Content starts
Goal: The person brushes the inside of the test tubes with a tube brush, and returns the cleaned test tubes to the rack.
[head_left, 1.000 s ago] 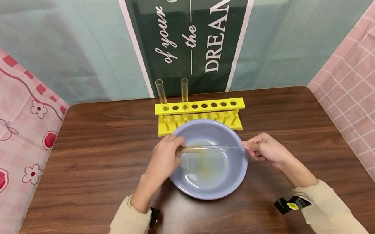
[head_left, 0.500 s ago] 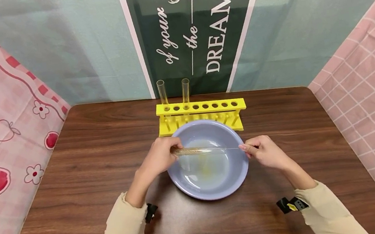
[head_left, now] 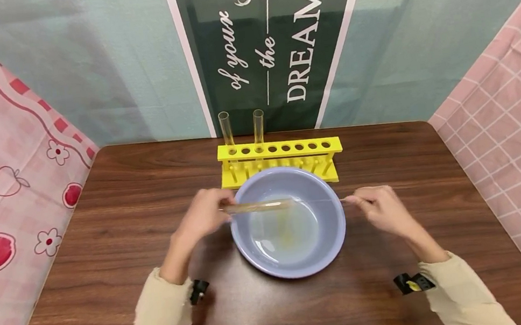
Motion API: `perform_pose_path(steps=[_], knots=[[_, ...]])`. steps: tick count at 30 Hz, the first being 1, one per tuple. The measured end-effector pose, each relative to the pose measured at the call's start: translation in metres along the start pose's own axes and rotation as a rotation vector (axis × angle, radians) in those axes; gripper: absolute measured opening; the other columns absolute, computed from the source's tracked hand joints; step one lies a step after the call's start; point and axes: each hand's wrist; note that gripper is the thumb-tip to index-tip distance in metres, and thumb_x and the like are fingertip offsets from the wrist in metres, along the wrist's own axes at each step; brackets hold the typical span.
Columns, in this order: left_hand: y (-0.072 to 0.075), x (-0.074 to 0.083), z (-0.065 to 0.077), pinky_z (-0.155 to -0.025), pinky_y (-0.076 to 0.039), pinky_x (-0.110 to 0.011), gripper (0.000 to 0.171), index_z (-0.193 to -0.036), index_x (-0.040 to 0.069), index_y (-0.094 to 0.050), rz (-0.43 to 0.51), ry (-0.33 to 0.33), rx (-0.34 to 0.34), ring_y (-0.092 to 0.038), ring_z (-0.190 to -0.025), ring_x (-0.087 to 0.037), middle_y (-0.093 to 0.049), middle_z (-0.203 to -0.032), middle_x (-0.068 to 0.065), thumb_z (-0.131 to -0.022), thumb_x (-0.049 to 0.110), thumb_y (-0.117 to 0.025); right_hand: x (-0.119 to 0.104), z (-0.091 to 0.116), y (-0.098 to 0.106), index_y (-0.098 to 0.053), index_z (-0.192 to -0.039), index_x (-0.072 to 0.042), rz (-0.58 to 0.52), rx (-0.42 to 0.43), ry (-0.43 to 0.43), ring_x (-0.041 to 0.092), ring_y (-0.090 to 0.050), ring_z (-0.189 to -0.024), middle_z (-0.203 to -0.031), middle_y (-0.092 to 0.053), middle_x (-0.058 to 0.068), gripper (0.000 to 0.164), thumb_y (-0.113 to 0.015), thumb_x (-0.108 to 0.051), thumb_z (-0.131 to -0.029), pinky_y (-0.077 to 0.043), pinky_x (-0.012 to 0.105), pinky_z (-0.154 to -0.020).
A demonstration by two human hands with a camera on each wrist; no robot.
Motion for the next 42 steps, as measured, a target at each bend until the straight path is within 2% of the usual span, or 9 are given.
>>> perform_pose_path(steps=[2, 6, 9, 13, 18, 22, 28, 32, 42], knots=[[0.010, -0.015, 0.010, -0.068, -0.049, -0.036, 0.025, -0.076, 0.008, -0.066, -0.035, 0.041, 0.037, -0.059, -0.070, -0.018, -0.064, -0.072, -0.001, -0.061, -0.011, -0.072, 0.012, 0.011, 0.015, -0.054, -0.059, -0.019, 0.001, 0.033, -0.040, -0.001, -0.035, -0.048, -0.054, -0.042, -0.013, 0.034, -0.063, 0.007, -0.079, -0.030, 0.017, -0.046], [0.032, -0.040, 0.033, -0.068, -0.049, -0.041, 0.023, -0.076, 0.005, -0.065, -0.056, 0.072, 0.133, -0.062, -0.073, -0.024, -0.065, -0.074, -0.005, -0.063, -0.013, -0.071, 0.028, 0.034, 0.050, -0.051, -0.059, -0.019, -0.043, 0.028, -0.213, 0.000, -0.034, -0.048, -0.052, -0.042, -0.007, 0.036, -0.058, 0.007, -0.083, -0.028, 0.021, -0.044], [0.044, -0.050, 0.046, -0.068, -0.050, -0.043, 0.022, -0.079, 0.003, -0.065, -0.039, 0.071, 0.182, -0.064, -0.076, -0.028, -0.065, -0.076, -0.009, -0.065, -0.013, -0.071, 0.025, 0.043, 0.069, -0.050, -0.059, -0.016, -0.068, 0.001, -0.300, 0.003, -0.032, -0.047, -0.051, -0.039, -0.004, 0.035, -0.055, 0.007, -0.086, -0.027, 0.025, -0.044], [0.047, -0.054, 0.053, -0.070, -0.049, -0.044, 0.021, -0.082, 0.001, -0.064, -0.017, 0.095, 0.183, -0.064, -0.079, -0.030, -0.066, -0.079, -0.012, -0.067, -0.012, -0.070, 0.019, 0.050, 0.076, -0.049, -0.060, -0.015, -0.111, -0.023, -0.335, 0.006, -0.032, -0.046, -0.051, -0.035, -0.003, 0.035, -0.052, 0.007, -0.088, -0.027, 0.026, -0.043], [0.041, -0.056, 0.052, -0.071, -0.049, -0.044, 0.021, -0.083, 0.002, -0.064, -0.021, 0.106, 0.188, -0.063, -0.079, -0.030, -0.066, -0.080, -0.011, -0.067, -0.012, -0.070, 0.037, 0.061, 0.069, -0.049, -0.061, -0.015, -0.160, -0.033, -0.333, 0.008, -0.032, -0.044, -0.050, -0.035, -0.002, 0.036, -0.050, 0.009, -0.087, -0.027, 0.027, -0.043], [0.035, -0.055, 0.050, -0.070, -0.048, -0.043, 0.022, -0.082, 0.002, -0.064, -0.021, 0.083, 0.190, -0.061, -0.078, -0.029, -0.064, -0.080, -0.011, -0.066, -0.010, -0.072, 0.048, 0.062, 0.061, -0.049, -0.061, -0.015, -0.196, -0.039, -0.320, 0.010, -0.034, -0.044, -0.049, -0.036, 0.001, 0.036, -0.050, 0.010, -0.087, -0.028, 0.027, -0.043], [0.026, -0.047, 0.043, -0.068, -0.046, -0.041, 0.023, -0.082, 0.003, -0.065, -0.010, 0.061, 0.180, -0.057, -0.075, -0.026, -0.059, -0.078, -0.009, -0.065, -0.008, -0.075, 0.045, 0.056, 0.051, -0.049, -0.060, -0.013, -0.247, -0.073, -0.322, 0.010, -0.033, -0.042, -0.048, -0.036, 0.002, 0.036, -0.048, 0.009, -0.088, -0.027, 0.028, -0.041], [0.020, -0.041, 0.036, -0.069, -0.046, -0.041, 0.022, -0.084, 0.002, -0.066, -0.014, 0.066, 0.214, -0.058, -0.075, -0.025, -0.060, -0.078, -0.008, -0.066, -0.005, -0.075, 0.042, 0.052, 0.045, -0.049, -0.060, -0.012, -0.272, -0.085, -0.330, 0.009, -0.032, -0.042, -0.048, -0.037, 0.003, 0.035, -0.048, 0.008, -0.089, -0.025, 0.029, -0.039], [0.010, -0.027, 0.015, -0.073, -0.045, -0.044, 0.022, -0.092, 0.002, -0.066, 0.019, 0.144, 0.295, -0.062, -0.079, -0.028, -0.066, -0.085, -0.013, -0.071, 0.000, -0.074, 0.040, 0.044, 0.037, -0.051, -0.061, -0.008, -0.352, -0.104, -0.338, 0.014, -0.031, -0.041, -0.049, -0.038, 0.006, 0.032, -0.048, 0.001, -0.091, -0.025, 0.029, -0.037]])
Point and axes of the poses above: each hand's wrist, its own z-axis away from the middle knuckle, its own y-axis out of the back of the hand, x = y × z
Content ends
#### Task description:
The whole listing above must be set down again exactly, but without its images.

#### Exercise response:
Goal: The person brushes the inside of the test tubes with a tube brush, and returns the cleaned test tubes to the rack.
[head_left, 1.000 s ago] 
[head_left, 0.500 s ago] 
[head_left, now] 
Motion API: `perform_pose_path(steps=[_], knots=[[_, ...]])`. steps: tick count at 30 Hz, the first being 1, one per tuple. The measured end-effector pose, each relative to the pose measured at the call's start: translation in metres along the start pose's own axes and rotation as a rotation vector (axis × angle, radians) in those axes; gripper: absolute measured opening; the other columns absolute, computed from the source's tracked hand joints; step one lies a step after the call's start; point and axes: each hand's wrist; note that gripper is the thumb-tip to index-tip distance in metres, and thumb_x and the like are fingertip offsets from the wrist in metres, along the wrist's own axes at each step; brackets hold the typical span.
Columns, in this order: left_hand: y (-0.072 to 0.075), x (-0.074 to 0.083), z (-0.065 to 0.077), pinky_z (-0.155 to -0.025), pinky_y (-0.076 to 0.039), pinky_x (-0.110 to 0.011), gripper (0.000 to 0.171), index_z (-0.193 to -0.036), index_x (-0.040 to 0.069), index_y (-0.094 to 0.050), rz (-0.43 to 0.51), ry (-0.33 to 0.33), rx (-0.34 to 0.34), ring_y (-0.092 to 0.038), ring_z (-0.190 to -0.025), ring_x (-0.087 to 0.037), middle_y (-0.093 to 0.049), middle_z (-0.203 to -0.032), middle_x (-0.068 to 0.065), thumb_z (-0.131 to -0.022), thumb_x (-0.049 to 0.110), thumb_y (-0.117 to 0.025); right_hand: x (-0.119 to 0.104), z (-0.091 to 0.116), y (-0.098 to 0.106), index_y (-0.098 to 0.053), index_z (-0.192 to -0.039), index_x (-0.072 to 0.042), rz (-0.58 to 0.52), rx (-0.42 to 0.43), ry (-0.43 to 0.43), ring_x (-0.041 to 0.092), ring_y (-0.090 to 0.050), ring_z (-0.189 to -0.024), middle_z (-0.203 to -0.031), middle_y (-0.092 to 0.053), middle_x (-0.058 to 0.068), gripper (0.000 to 0.164), thumb_y (-0.113 to 0.015), thumb_x (-0.108 to 0.051), thumb_z (-0.131 to -0.029), pinky_y (-0.077 to 0.043), pinky_x (-0.012 to 0.105), pinky_z (-0.154 to -0.020).
A demonstration by two human hands with a camera on each wrist; no robot.
Motion for the next 42 steps, as measured, a target at each bend until the straight path is within 2% of the usual span, or 9 are given.
>>> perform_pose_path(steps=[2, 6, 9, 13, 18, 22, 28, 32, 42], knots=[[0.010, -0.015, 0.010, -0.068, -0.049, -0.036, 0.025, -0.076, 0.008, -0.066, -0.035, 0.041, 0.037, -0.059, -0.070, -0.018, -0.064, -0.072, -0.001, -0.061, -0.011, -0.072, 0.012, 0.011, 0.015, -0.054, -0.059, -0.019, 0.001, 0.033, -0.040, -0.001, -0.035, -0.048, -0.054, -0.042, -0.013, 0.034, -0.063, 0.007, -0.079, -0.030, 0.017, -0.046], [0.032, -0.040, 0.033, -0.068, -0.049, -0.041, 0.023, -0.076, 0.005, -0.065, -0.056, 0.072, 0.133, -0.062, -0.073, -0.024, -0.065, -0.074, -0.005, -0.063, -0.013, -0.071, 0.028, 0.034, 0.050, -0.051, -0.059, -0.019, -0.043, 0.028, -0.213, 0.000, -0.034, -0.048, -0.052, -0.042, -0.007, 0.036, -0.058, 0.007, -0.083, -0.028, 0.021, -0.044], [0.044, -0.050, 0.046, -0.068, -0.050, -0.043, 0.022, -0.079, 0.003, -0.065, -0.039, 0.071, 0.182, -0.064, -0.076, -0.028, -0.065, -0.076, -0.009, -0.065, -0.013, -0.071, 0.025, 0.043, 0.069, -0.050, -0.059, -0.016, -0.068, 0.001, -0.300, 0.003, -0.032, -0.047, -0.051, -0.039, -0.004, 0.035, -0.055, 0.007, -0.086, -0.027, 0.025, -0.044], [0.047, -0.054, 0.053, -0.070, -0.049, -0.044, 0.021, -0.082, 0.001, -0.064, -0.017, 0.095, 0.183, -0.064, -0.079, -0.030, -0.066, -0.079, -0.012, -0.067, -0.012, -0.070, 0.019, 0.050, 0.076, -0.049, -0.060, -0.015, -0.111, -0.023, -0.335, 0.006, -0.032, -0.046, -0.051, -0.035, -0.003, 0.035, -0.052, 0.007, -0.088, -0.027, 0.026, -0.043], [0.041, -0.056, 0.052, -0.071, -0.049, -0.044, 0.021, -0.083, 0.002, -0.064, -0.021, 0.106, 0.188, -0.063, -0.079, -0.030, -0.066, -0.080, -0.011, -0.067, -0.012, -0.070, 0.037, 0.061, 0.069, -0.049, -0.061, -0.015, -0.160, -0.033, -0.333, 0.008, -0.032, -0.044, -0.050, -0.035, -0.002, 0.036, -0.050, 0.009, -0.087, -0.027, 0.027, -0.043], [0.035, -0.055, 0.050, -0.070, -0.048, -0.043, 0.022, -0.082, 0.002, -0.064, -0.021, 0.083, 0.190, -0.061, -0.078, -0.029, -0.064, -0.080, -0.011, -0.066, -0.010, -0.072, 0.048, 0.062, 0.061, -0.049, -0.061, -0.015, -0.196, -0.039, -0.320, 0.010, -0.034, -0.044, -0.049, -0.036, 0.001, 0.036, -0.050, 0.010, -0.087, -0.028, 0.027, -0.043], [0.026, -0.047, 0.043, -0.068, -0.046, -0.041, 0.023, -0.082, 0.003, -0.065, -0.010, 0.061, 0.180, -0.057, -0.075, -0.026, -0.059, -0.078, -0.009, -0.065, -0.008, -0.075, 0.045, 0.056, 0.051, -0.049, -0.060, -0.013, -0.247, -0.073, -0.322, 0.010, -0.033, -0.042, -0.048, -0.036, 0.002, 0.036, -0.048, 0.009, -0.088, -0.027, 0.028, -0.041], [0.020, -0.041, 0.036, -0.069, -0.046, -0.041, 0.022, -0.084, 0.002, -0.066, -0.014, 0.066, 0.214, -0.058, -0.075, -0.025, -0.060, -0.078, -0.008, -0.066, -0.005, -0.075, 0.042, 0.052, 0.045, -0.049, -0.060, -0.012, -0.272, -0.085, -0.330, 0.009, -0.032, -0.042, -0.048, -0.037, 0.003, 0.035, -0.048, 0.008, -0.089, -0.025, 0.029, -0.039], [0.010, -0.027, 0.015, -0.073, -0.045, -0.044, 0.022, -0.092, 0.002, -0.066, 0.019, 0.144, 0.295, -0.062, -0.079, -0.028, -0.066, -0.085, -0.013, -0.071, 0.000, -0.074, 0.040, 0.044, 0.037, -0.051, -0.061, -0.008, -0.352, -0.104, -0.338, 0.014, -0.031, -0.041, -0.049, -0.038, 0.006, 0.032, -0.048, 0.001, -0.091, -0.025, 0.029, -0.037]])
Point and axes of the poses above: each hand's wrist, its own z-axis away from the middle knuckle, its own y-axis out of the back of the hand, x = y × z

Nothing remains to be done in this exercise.